Problem to solve: An exact reproduction of all entries is required.

Task inputs:
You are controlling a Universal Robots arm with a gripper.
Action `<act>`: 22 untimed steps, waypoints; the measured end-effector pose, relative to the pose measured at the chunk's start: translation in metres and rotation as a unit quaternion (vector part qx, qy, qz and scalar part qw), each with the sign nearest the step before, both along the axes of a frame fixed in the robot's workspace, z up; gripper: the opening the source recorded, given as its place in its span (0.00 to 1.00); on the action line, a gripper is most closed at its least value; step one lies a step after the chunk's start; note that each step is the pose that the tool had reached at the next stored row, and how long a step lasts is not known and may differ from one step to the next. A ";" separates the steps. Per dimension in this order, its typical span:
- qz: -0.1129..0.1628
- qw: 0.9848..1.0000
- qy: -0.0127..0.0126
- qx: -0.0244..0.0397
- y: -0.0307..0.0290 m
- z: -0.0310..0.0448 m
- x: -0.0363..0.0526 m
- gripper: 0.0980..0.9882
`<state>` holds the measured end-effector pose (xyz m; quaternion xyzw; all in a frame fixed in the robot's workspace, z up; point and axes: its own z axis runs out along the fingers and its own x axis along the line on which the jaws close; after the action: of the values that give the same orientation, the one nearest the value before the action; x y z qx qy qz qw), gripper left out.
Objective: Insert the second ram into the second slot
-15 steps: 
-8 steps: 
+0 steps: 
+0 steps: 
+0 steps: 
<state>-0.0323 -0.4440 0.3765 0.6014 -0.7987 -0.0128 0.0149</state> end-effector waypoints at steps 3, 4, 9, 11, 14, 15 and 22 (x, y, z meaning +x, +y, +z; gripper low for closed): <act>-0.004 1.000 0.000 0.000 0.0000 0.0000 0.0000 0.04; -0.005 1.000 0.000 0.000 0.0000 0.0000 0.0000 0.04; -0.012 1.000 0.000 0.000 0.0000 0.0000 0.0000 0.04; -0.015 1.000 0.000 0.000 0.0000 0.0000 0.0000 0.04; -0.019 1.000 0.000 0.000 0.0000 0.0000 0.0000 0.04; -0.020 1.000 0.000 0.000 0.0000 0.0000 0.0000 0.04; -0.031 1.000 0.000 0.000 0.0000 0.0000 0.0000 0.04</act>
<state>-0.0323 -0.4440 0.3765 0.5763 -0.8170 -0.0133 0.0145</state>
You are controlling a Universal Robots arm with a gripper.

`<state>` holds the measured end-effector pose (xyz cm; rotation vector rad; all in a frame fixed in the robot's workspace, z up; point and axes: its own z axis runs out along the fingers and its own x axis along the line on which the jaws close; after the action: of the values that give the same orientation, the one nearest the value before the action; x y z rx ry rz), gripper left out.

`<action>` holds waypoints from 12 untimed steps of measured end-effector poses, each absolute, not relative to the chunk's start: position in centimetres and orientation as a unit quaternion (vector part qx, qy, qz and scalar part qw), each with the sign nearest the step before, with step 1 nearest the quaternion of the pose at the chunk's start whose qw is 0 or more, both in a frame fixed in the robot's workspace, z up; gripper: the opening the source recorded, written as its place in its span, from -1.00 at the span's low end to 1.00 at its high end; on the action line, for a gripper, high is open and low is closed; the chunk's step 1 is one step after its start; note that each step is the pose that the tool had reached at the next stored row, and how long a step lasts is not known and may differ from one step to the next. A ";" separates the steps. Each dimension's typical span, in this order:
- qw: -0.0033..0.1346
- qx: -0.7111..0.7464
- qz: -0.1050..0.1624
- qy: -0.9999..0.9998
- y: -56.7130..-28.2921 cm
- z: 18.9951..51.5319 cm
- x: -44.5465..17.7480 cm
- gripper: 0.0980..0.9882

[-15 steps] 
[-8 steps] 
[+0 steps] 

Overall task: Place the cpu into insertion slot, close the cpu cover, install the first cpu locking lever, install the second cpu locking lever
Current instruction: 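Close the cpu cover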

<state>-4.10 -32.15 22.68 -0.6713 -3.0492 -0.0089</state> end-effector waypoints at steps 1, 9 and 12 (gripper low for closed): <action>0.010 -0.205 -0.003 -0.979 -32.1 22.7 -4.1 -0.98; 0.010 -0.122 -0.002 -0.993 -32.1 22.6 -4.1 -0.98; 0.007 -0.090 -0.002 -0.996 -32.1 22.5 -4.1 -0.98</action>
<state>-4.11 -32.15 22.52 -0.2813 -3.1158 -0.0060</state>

Task answer:
You are controlling a Universal Robots arm with a gripper.
Action `<act>`: 22 untimed steps, waypoints; the measured end-effector pose, relative to the pose measured at the chunk's start: translation in metres and rotation as a unit quaternion (vector part qx, qy, qz and scalar part qw), each with the sign nearest the step before, both along the axes of a frame fixed in the robot's workspace, z up; gripper: the opening the source recorded, given as its place in its span (0.00 to 1.00); on the action line, a gripper is most closed at its least value; step one lies a step after the chunk's start; note that each step is the pose that the tool had reached at the next stored row, and how long a step lasts is not known and may differ from one step to the next. A ";" separates the steps. Per dimension in this order, its typical span:
- qz: -0.1129..0.1628
- qw: 0.9848..1.0000
- qy: -0.0127..0.0126
- qx: -0.0244..0.0397
- y: -0.0307..0.0290 m
- z: -0.0310..0.0448 m
- x: -0.0363..0.0526 m
- gripper: 0.0980..0.9882
`<state>` holds the measured end-effector pose (xyz m; quaternion xyzw; all in a frame fixed in the robot's workspace, z up; point and axes: its own z axis runs out along the fingers and its own x axis along the line on which the jaws close; after the action: of the values that give the same orientation, the one nearest the value before the action; x y z qx qy qz qw), gripper left out.
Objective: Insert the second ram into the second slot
-15 steps: 
-8 steps: 
+0 steps: 
+0 steps: 
+0 steps: 
<state>-0.0323 -0.4440 0.3765 0.6014 -0.7987 -0.0128 0.0149</state> end-effector waypoints at steps 3, 4, 9, 11, 14, 15 and 22 (x, y, z meaning +x, +y, +z; gripper low for closed): <act>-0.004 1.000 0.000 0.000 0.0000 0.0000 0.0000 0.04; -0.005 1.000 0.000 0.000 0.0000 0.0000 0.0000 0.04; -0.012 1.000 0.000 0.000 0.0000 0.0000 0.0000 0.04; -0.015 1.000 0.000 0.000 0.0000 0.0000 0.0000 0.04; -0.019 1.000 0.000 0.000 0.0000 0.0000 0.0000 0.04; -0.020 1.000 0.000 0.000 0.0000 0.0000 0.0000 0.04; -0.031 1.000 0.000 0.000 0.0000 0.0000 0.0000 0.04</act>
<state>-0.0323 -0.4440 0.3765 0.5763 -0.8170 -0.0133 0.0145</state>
You are controlling a Universal Robots arm with a gripper.

`<state>` holds the measured end-effector pose (xyz cm; rotation vector rad; all in a frame fixed in the robot's workspace, z up; point and axes: its own z axis runs out along the fingers and its own x axis along the line on which the jaws close; after the action: of the values that give the same orientation, the one nearest the value before the action; x y z rx ry rz), gripper left out.

`<action>` holds waypoints from 12 untimed steps of measured end-effector poses, each absolute, not relative to the chunk's start: position in centimetres and orientation as a unit quaternion (vector part qx, qy, qz and scalar part qw), each with the sign nearest the step before, with step 1 nearest the quaternion of the pose at the chunk's start whose qw is 0 or more, both in a frame fixed in the robot's workspace, z up; gripper: the opening the source recorded, written as its place in its span, from -1.00 at the span's low end to 1.00 at its high end; on the action line, for a gripper, high is open and low is closed; the chunk's step 1 is one step after its start; note that each step is the pose that the tool had reached at the next stored row, and how long a step lasts is not known and may differ from one step to the next. A ";" separates the steps. Each dimension's typical span, in this order:
- qw: -0.0033..0.1346
- qx: -0.7111..0.7464
- qz: -0.1050..0.1624
- qy: -0.9999..0.9998
- y: -56.7130..-28.2921 cm
- z: 18.9951..51.5319 cm
- x: -44.5465..17.7480 cm
- gripper: 0.0980..0.9882

[-15 steps] 
[-8 steps] 
[+0 steps] 

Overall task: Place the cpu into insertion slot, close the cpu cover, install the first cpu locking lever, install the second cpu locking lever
Current instruction: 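Close the cpu cover
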
<state>-4.10 -32.15 22.68 -0.6713 -3.0492 -0.0089</state> end-effector waypoints at steps 1, 9 and 12 (gripper low for closed): <action>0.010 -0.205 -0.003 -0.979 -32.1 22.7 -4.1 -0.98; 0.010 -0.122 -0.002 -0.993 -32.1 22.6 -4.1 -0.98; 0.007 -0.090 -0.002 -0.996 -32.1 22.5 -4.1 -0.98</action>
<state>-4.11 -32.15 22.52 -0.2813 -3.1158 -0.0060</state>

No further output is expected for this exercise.